Problem to work on :: Leave out any pictures and transcribe all other data below exactly.

·····

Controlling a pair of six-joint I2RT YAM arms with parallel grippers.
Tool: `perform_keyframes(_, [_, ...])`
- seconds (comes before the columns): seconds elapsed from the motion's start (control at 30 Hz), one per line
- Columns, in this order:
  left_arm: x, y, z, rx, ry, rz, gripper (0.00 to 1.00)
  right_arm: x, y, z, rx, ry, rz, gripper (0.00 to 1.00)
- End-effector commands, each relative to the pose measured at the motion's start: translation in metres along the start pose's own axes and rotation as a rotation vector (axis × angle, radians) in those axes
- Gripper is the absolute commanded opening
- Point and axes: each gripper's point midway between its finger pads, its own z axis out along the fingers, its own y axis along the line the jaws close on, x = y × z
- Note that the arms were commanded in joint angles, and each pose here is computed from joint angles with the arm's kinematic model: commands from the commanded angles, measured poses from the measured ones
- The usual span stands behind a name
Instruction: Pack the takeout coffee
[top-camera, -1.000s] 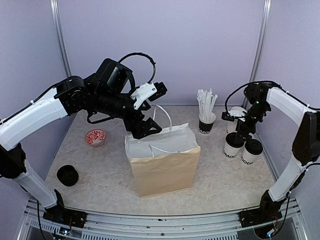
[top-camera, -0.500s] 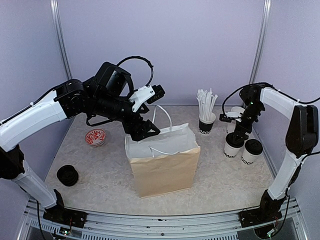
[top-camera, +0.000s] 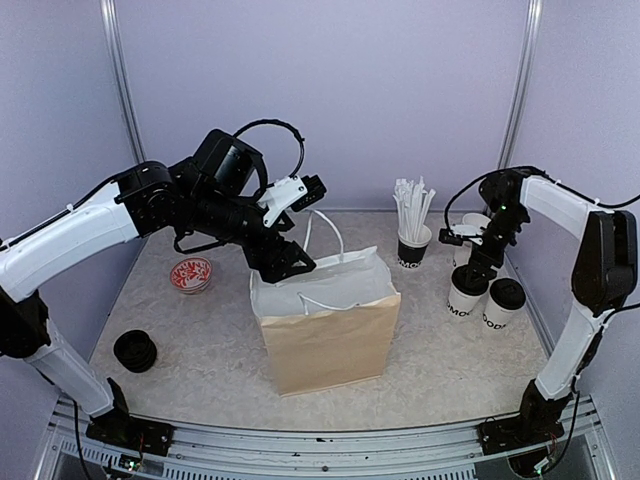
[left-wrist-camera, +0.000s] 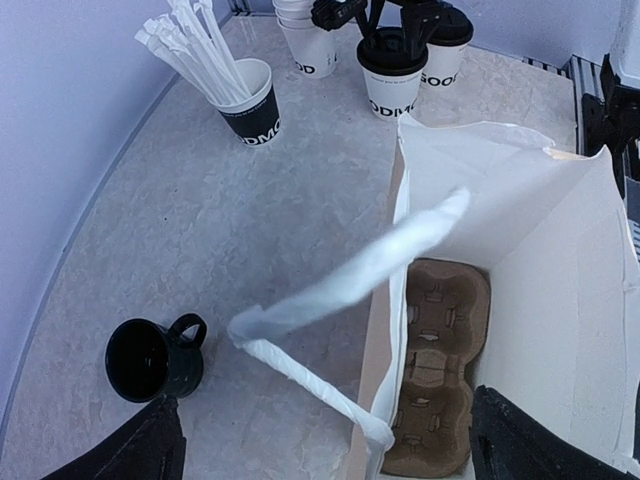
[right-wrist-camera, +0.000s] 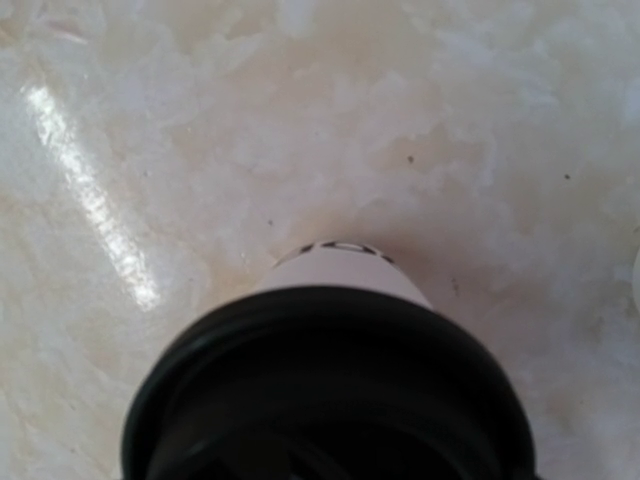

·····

Written reply ::
Controlling a pair of six-joint I2RT YAM arms with parallel grippers.
Tool: `perform_keyframes(_, [_, ...])`
- seconds (comes before the columns): seconds elapsed from the motion's start (control at 30 Hz), one per line
- Columns, in this order:
  left_arm: x, y, z, rx, ry, rz, gripper (0.00 to 1.00)
  right_arm: x, y, z, rx, ry, rz, gripper (0.00 to 1.00)
- End-effector commands, each relative to the pose measured at the motion's start: translation in metres along the start pose's own axes and rotation as a rotation vector (axis × angle, radians) in those axes
- Gripper is the absolute commanded opening
- Point and axes: each gripper's point midway between its finger pads, its own z axis out along the fingers, its own y axis along the line the jaws close on, x = y × z
- Note that the arms were commanded in joint angles, and each pose here is computed from joint angles with the arm's kinematic model: commands from the commanded angles, measured poses from the measured ones
- The usual span stands behind a name
Instruction: Pack the takeout coffee
[top-camera, -1.000s] 
[top-camera, -0.500s] 
[top-camera, +0.000s] 
[left-wrist-camera, +0.000s] 
[right-wrist-camera, +0.000s] 

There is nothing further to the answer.